Only two discordant culture-negative, but iNtRON assay PCR-positive results were observed among the vanA-positive specimens. Nonviable or viable but non-culturable (VBNC) Enterococcus spp. may cause culture-negative, but PCR-positive results [18, 19]. Enterococcal VBNC cells are a potential risk for human health in that they might constitute a reservoir of infectious bacteria involved in disease transmission and persistence. In addition, the difference in stool density of VRE in rectal swab samples can influence the sensitivity of the tests [11, 20]. A transport system for rectal swab samples consists of two cotton swabs; therefore, the VRE stool density in each swab may be different.

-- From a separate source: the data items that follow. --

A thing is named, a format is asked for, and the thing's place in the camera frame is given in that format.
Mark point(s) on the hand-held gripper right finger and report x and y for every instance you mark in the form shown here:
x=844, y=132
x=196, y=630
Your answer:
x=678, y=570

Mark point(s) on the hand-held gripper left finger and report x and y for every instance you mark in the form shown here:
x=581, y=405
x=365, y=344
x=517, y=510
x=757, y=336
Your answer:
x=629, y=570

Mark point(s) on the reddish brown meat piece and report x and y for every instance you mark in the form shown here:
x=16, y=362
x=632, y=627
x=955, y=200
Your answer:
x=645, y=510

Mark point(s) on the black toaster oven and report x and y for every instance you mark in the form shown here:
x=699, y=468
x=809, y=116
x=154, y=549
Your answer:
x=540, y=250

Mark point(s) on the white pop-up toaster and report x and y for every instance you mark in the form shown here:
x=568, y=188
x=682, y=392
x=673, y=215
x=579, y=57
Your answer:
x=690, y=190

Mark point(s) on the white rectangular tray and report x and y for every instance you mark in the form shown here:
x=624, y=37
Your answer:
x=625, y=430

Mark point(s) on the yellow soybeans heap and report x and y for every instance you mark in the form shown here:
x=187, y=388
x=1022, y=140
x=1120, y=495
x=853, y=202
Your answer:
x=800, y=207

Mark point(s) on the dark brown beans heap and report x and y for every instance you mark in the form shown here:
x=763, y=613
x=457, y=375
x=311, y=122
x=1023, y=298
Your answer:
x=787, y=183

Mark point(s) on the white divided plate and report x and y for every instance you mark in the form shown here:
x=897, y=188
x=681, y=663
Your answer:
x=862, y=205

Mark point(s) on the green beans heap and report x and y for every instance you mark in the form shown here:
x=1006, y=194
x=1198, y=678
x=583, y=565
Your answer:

The use of a cotton swab with a low density of VRE in culture or PCR assay may cause a false-negative test result. On the other hand, non-enterococcal isolates harboring vanA genes may contribute to false-positive PCR results. Albeit in limited numbers, Bacillus circulans, Arcanobacterium haemolyticum, Oerskovia turbata, and Staphylococcus aureus have been reported to acquire vanA genes [11, 21, 22, 23, 24, 25]. However, compared to the previous study on performance of the iNtRON assay [12], the present study did not detect significantly more patients as VRE carriers via this assay than culture methods alone. This may be due to differences among the surveillance specimens used for the study. We did not include the specimens that were obtained from patients for follow-up VRE surveillance. The iNtRON assay has an advantage in workload compared to the Seeplex assay. Given that the Seeplex assay requires agarosegel detection following PCR, the iNtRON assay requires less time and labor than does the Seeplex assay. The turnaround times of the iNtRON and Seeplex assays from DNA isolation to test results were less than 2.5 hr and 3.5 hr, respectively. In addition, iNtRON is a closed PCR system with a reduced chance of amplicon contamination.

The present study has some limitations. First, no vanB-type VRE were detected during the study period. In our study, pre-selected VRE strains on chromogen agar plates were subsequently cultured on blood agar plates with vancomycin disks. This would initially suppress vanB-type VRE with low to intermediate levels of vancomycin resistance. However, the prevalence of vanB-type VRE in Korea is extremely low; the outbreak or colonization of vanB-type VRE has been reported only in a limited number of studies [26, 27, 28, 29]. Second, the present study employed only multiplex real-time PCR assays following culture in enrichment broth. We did not undertake direct detection of vanA/vanB genes in rectal swabs without enrichment.

To conclude, the overall performance of the iNtRON assay is comparable to that of the Seeplex assay and a chromogenic agar-based culture method for prompt identification of VRE-colonized patients in hospitals. This assay could be an alternative or supportive method for effective control of nosocomial VRE infection.